Your goal: If an entry holds a picture, skip the picture but copy everything else exactly.

Source data:
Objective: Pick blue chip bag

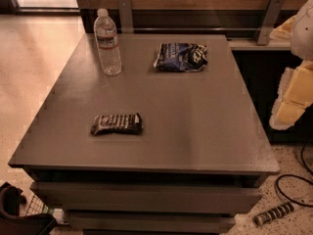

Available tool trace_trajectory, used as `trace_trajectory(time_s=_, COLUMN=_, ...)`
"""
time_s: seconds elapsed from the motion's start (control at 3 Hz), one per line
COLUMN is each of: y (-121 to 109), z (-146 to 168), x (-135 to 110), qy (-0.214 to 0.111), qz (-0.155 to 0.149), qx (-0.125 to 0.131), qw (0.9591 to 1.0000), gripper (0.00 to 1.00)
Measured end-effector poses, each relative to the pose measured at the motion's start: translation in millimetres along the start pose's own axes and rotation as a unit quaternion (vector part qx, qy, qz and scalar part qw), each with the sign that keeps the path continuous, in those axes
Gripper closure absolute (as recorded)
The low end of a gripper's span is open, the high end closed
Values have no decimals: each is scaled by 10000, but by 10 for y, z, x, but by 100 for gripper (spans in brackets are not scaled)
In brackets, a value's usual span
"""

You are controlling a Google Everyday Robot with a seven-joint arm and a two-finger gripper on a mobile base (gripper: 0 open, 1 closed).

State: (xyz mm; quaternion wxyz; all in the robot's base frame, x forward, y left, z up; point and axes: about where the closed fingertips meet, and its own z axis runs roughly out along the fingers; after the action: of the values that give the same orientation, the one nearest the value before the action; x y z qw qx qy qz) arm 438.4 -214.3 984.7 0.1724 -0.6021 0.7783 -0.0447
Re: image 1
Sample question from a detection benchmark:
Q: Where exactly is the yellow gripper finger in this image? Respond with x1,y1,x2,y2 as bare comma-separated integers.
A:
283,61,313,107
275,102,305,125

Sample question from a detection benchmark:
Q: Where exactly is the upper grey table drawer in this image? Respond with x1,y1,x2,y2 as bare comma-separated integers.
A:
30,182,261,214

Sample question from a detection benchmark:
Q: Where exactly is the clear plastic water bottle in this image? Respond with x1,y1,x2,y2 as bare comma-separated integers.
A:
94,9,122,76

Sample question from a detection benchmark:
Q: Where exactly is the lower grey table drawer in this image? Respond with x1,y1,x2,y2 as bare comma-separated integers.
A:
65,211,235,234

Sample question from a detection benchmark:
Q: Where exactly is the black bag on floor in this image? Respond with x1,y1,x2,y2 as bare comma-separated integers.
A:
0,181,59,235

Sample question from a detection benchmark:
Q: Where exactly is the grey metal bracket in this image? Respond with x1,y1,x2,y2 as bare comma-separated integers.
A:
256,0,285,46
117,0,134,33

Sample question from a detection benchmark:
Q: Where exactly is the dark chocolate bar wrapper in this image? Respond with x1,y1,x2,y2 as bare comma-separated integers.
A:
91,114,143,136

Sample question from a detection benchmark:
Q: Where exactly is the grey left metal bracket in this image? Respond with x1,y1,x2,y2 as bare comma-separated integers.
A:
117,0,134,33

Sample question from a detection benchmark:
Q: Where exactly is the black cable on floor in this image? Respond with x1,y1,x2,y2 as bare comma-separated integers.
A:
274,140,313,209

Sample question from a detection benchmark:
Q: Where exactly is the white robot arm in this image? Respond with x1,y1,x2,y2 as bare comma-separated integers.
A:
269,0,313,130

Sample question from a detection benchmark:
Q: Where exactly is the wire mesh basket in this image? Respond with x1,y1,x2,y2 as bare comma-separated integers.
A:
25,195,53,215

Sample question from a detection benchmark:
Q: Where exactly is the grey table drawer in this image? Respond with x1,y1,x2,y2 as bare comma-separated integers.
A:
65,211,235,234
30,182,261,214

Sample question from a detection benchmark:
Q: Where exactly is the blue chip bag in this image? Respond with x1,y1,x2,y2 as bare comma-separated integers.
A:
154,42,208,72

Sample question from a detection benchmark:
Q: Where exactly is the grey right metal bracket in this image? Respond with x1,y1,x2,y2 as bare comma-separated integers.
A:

Expected output:
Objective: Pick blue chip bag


Available tool trace_trajectory, used as `trace_trajectory(time_s=_, COLUMN=_, ...)`
"""
time_s: seconds elapsed from the motion's start (control at 3 Hz), one per line
COLUMN is each of: y (-121 to 109), z (-146 to 168), x (-135 to 110), qy (-0.214 to 0.111), qz (-0.155 to 0.149), qx (-0.125 to 0.131), qw (0.9591 to 1.0000), gripper (0.00 to 1.00)
Measured end-effector poses, each relative to the pose measured at the motion's start: translation in millimetres along the start pose's own axes and rotation as a unit quaternion (vector part qx, qy, qz and scalar part qw), each with the sign that keeps the path continuous, in those axes
Gripper closure absolute (as recorded)
The low end of a gripper's span is open, the high end closed
Values have no decimals: each is scaled by 10000, but by 10 for y, z, x, but by 100 for gripper (spans in brackets are not scaled)
In brackets, a value's usual span
"""

You are controlling a Google Everyday Robot with a seven-joint arm and a two-finger gripper on a mobile base (gripper: 0 open, 1 closed).

State: (xyz mm; quaternion wxyz; all in the robot's base frame, x forward, y left, z up; point and axes: about where the closed fingertips meet, and its own z axis runs roughly out along the fingers; after the action: of the values that give the same orientation, the one nearest the value before the action; x y z qw qx qy qz) arm 438.4 -214.3 984.7 0.1724 -0.6021 0.7783 -0.0447
Re: image 1
Sample question from a detection benchmark:
Q: Where exactly is the yellow gripper finger in this image? Respond with x1,y1,x2,y2 as bare comma-separated integers.
A:
283,61,313,107
275,102,305,125

Sample question from a detection benchmark:
Q: Where exactly is the upper grey table drawer in this image? Respond with x1,y1,x2,y2 as bare comma-separated integers.
A:
30,182,261,214

Sample question from a detection benchmark:
Q: Where exactly is the clear plastic water bottle in this image? Respond with x1,y1,x2,y2 as bare comma-separated integers.
A:
94,9,122,76

Sample question from a detection benchmark:
Q: Where exactly is the lower grey table drawer in this image? Respond with x1,y1,x2,y2 as bare comma-separated integers.
A:
65,211,235,234

Sample question from a detection benchmark:
Q: Where exactly is the black bag on floor in this image? Respond with x1,y1,x2,y2 as bare comma-separated integers.
A:
0,181,59,235

Sample question from a detection benchmark:
Q: Where exactly is the grey metal bracket in this image? Respond with x1,y1,x2,y2 as bare comma-separated integers.
A:
256,0,285,46
117,0,134,33

Sample question from a detection benchmark:
Q: Where exactly is the dark chocolate bar wrapper in this image? Respond with x1,y1,x2,y2 as bare comma-separated integers.
A:
91,114,143,136

Sample question from a detection benchmark:
Q: Where exactly is the grey left metal bracket in this image? Respond with x1,y1,x2,y2 as bare comma-separated integers.
A:
117,0,134,33

Sample question from a detection benchmark:
Q: Where exactly is the black cable on floor in this image? Respond with x1,y1,x2,y2 as bare comma-separated integers.
A:
274,140,313,209

Sample question from a detection benchmark:
Q: Where exactly is the white robot arm in this image? Respond with x1,y1,x2,y2 as bare comma-separated integers.
A:
269,0,313,130

Sample question from a detection benchmark:
Q: Where exactly is the wire mesh basket in this image? Respond with x1,y1,x2,y2 as bare comma-separated integers.
A:
25,195,53,215

Sample question from a detection benchmark:
Q: Where exactly is the grey table drawer in this image? Respond with x1,y1,x2,y2 as bare comma-separated integers.
A:
65,211,235,234
30,182,261,214

Sample question from a detection benchmark:
Q: Where exactly is the blue chip bag in this image? Respond with x1,y1,x2,y2 as bare comma-separated integers.
A:
154,42,208,72

Sample question from a detection benchmark:
Q: Where exactly is the grey right metal bracket in this image? Respond with x1,y1,x2,y2 as bare comma-separated integers.
A:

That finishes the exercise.